*About this exercise*
Write out again, exactly, the lines below starting at the one with "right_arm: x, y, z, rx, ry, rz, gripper" and ending at the one with "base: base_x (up".

*Exercise data*

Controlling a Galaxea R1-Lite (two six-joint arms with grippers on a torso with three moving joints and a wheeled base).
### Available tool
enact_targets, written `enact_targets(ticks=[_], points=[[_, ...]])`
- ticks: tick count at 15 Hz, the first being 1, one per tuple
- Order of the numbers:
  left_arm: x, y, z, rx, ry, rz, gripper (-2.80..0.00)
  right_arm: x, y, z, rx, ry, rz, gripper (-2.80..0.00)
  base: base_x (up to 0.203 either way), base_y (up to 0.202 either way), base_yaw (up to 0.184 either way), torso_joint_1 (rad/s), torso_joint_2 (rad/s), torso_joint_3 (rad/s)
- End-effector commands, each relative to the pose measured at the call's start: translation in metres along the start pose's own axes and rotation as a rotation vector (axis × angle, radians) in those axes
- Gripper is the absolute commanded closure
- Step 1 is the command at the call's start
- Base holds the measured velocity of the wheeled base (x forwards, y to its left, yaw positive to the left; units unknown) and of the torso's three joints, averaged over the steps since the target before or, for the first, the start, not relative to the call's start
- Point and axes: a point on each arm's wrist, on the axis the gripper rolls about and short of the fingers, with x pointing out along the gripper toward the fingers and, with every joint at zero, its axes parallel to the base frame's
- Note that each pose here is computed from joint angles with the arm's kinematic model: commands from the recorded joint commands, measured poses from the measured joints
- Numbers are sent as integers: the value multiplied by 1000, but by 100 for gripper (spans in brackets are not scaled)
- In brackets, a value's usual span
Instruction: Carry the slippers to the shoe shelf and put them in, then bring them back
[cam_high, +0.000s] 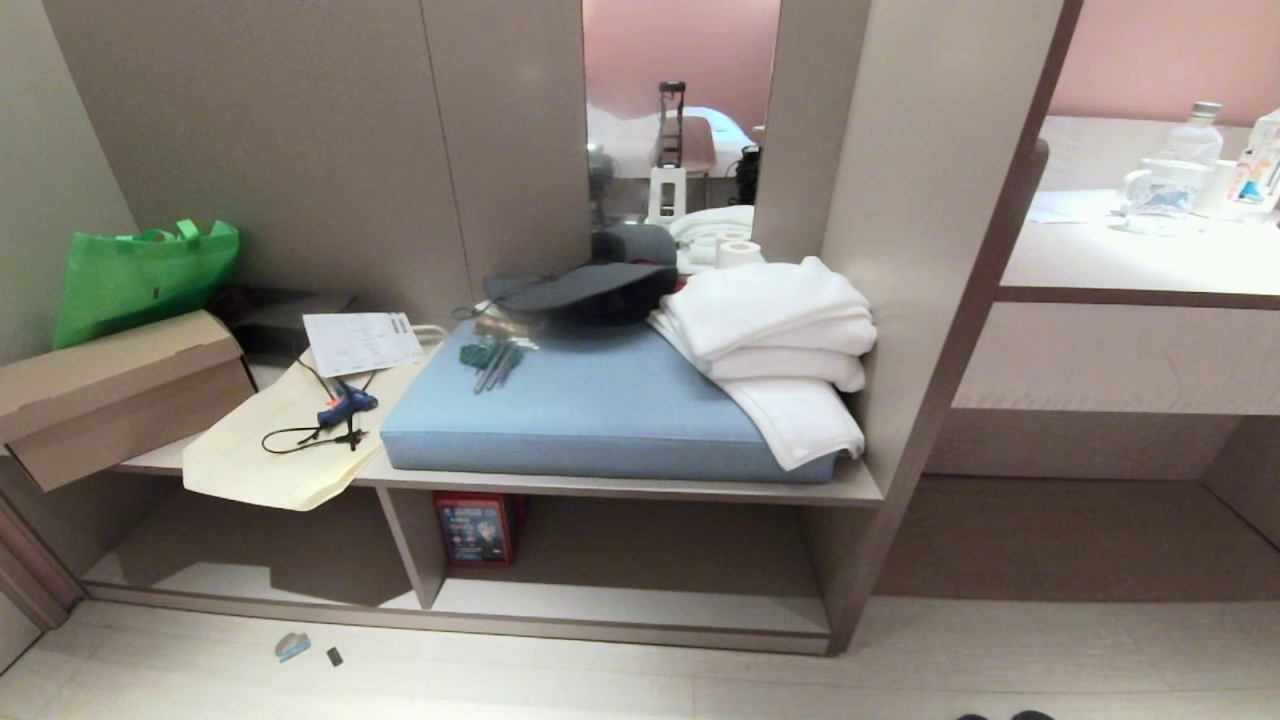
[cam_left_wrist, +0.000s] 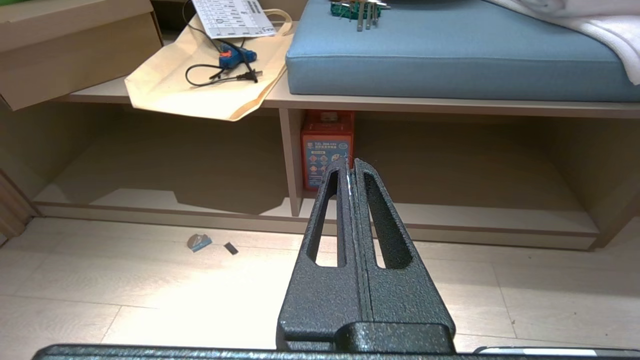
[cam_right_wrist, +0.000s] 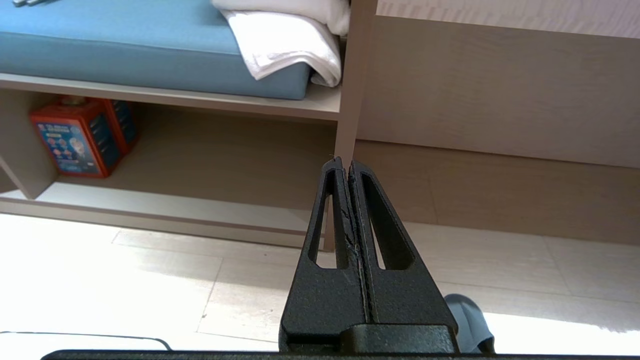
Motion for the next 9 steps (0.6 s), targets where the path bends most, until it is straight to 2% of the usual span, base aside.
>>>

*Answer to the problem*
  right_arm: x, y, z, rx, ry, rz, gripper (-2.80..0.00)
  base: base_x (up to 0.203 either way), base_y (up to 0.202 either way), base_yaw (up to 0.184 either way), torso_joint_1 (rad/s), torso_joint_2 (rad/s), torso_joint_3 (rad/s)

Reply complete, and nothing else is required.